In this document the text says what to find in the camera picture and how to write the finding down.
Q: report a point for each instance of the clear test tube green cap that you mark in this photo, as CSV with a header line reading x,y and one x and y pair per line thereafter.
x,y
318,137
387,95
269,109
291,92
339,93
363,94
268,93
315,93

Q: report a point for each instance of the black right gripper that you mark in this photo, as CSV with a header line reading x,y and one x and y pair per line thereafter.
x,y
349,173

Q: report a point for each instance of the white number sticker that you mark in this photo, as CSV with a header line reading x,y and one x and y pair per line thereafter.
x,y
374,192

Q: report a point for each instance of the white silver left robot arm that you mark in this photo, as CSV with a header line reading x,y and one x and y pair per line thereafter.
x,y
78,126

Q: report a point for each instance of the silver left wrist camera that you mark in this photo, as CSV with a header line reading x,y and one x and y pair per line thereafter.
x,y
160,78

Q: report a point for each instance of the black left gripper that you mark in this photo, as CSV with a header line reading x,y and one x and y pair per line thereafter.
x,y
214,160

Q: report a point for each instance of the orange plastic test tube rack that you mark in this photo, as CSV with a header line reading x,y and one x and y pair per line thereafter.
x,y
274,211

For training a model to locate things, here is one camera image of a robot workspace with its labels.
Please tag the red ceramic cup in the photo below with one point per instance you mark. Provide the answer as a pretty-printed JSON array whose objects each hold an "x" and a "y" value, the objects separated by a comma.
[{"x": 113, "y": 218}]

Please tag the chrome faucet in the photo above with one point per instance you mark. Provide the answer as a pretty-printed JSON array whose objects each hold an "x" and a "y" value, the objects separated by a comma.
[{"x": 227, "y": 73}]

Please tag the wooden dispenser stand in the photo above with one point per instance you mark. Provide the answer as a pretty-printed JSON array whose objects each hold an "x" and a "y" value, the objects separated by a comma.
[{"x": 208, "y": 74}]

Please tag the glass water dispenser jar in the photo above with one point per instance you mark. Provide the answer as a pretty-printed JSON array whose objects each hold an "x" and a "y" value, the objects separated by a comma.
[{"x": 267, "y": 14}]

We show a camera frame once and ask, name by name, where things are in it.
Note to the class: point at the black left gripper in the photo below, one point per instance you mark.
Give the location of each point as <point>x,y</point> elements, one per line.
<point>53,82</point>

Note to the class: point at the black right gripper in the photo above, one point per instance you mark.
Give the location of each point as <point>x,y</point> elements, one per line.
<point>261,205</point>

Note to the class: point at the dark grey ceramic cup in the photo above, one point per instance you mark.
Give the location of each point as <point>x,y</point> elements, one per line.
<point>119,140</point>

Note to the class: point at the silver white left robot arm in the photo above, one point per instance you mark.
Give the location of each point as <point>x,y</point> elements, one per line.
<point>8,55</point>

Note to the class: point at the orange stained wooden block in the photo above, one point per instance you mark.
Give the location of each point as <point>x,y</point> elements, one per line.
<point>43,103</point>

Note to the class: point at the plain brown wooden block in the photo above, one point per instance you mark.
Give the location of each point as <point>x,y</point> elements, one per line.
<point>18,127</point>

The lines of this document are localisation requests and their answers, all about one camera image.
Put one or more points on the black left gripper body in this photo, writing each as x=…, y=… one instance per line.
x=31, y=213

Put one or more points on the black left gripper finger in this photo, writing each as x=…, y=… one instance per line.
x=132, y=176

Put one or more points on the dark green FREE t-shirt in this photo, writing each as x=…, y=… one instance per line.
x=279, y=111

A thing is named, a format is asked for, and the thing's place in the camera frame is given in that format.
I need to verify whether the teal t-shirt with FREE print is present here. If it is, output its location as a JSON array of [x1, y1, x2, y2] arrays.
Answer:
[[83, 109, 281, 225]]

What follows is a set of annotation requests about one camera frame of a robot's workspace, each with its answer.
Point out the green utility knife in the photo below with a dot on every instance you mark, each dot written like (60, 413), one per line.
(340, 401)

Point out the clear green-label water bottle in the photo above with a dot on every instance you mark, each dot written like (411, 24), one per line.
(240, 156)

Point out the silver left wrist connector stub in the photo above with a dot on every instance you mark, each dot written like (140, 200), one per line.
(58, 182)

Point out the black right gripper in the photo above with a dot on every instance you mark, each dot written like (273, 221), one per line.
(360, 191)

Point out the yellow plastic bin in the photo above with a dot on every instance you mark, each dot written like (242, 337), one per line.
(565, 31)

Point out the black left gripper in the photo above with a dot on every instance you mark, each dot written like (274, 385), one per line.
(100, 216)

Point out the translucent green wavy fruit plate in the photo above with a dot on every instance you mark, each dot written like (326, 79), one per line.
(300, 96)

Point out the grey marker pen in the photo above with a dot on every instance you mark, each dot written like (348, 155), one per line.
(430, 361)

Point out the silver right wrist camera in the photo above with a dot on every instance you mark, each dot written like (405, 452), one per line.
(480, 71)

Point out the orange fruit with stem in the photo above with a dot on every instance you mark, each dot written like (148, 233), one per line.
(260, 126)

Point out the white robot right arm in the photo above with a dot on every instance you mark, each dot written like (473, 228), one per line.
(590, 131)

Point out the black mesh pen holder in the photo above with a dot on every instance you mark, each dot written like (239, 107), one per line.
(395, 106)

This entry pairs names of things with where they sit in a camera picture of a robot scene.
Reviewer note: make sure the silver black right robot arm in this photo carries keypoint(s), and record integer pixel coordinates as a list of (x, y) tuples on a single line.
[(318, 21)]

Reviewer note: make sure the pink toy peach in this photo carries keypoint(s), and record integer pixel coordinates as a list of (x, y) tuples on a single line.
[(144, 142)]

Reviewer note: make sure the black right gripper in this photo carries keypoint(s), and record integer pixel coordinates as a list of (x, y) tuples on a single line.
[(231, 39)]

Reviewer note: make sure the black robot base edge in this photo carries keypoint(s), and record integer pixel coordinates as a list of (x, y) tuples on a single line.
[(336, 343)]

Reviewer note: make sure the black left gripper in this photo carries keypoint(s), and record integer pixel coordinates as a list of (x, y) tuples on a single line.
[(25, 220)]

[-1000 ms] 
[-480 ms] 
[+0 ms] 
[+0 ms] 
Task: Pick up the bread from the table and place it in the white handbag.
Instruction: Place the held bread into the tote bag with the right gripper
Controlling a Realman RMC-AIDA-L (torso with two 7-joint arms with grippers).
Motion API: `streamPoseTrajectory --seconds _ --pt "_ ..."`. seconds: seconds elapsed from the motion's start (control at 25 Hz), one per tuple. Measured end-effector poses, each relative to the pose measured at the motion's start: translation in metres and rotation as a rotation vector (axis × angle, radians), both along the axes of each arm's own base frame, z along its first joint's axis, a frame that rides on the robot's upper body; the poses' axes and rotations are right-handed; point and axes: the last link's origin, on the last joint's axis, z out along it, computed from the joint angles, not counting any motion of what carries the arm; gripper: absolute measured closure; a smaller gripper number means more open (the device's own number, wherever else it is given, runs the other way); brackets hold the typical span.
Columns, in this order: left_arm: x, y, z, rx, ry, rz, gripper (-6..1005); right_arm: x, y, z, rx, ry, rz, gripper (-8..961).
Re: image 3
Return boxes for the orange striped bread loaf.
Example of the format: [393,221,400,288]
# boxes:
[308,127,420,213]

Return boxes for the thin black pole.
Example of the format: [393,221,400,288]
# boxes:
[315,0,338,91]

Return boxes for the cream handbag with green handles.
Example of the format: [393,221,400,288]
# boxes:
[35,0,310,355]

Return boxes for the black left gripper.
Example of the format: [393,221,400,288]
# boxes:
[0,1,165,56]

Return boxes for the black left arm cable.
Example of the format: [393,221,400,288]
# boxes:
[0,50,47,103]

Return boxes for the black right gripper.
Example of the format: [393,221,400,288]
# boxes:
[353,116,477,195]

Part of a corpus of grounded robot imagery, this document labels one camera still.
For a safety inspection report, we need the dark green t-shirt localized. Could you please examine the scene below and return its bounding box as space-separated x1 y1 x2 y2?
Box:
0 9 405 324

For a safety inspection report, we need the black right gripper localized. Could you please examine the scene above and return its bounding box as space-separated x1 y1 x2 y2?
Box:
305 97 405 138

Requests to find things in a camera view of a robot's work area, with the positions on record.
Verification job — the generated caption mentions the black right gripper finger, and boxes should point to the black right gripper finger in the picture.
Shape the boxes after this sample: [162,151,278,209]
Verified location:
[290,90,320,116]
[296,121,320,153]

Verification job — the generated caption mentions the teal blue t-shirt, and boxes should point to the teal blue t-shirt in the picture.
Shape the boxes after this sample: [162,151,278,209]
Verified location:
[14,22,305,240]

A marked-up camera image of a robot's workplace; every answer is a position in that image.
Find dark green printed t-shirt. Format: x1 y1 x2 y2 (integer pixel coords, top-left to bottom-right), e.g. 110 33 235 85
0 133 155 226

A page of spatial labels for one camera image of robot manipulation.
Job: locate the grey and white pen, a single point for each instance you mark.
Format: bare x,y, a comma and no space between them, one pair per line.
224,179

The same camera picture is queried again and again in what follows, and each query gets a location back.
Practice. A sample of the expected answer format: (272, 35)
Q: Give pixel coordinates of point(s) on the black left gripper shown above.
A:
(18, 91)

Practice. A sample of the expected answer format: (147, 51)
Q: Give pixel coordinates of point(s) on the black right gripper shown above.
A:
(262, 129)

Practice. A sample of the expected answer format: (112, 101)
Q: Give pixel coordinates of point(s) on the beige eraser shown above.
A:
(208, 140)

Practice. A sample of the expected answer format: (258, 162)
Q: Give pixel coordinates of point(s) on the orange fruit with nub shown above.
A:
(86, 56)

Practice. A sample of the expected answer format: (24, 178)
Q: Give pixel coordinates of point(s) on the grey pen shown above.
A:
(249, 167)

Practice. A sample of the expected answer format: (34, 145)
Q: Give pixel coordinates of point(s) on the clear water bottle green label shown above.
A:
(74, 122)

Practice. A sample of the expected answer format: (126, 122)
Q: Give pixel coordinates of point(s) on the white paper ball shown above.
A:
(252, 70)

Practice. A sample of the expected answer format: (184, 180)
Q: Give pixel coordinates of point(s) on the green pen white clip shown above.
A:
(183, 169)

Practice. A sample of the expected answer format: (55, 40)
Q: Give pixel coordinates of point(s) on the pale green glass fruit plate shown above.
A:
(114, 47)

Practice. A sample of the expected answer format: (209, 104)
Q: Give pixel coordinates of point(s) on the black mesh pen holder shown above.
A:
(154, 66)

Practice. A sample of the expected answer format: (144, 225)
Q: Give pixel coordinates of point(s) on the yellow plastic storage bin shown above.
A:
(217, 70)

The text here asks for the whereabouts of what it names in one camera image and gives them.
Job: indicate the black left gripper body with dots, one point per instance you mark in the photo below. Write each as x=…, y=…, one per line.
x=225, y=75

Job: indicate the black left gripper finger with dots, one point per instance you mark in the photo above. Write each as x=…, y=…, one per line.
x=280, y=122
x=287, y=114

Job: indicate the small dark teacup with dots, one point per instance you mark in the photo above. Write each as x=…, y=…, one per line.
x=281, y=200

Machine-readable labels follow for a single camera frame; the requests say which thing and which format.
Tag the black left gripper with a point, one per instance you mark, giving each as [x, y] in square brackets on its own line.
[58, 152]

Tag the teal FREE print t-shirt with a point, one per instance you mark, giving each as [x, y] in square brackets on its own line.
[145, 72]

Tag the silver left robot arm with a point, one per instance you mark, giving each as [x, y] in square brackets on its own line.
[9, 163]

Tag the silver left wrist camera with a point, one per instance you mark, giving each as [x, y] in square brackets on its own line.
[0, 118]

______

Search the entries for the string "handbag" and return each line where it turns up.

### Written reply:
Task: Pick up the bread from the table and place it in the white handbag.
Return boxes for the cream handbag with green handles.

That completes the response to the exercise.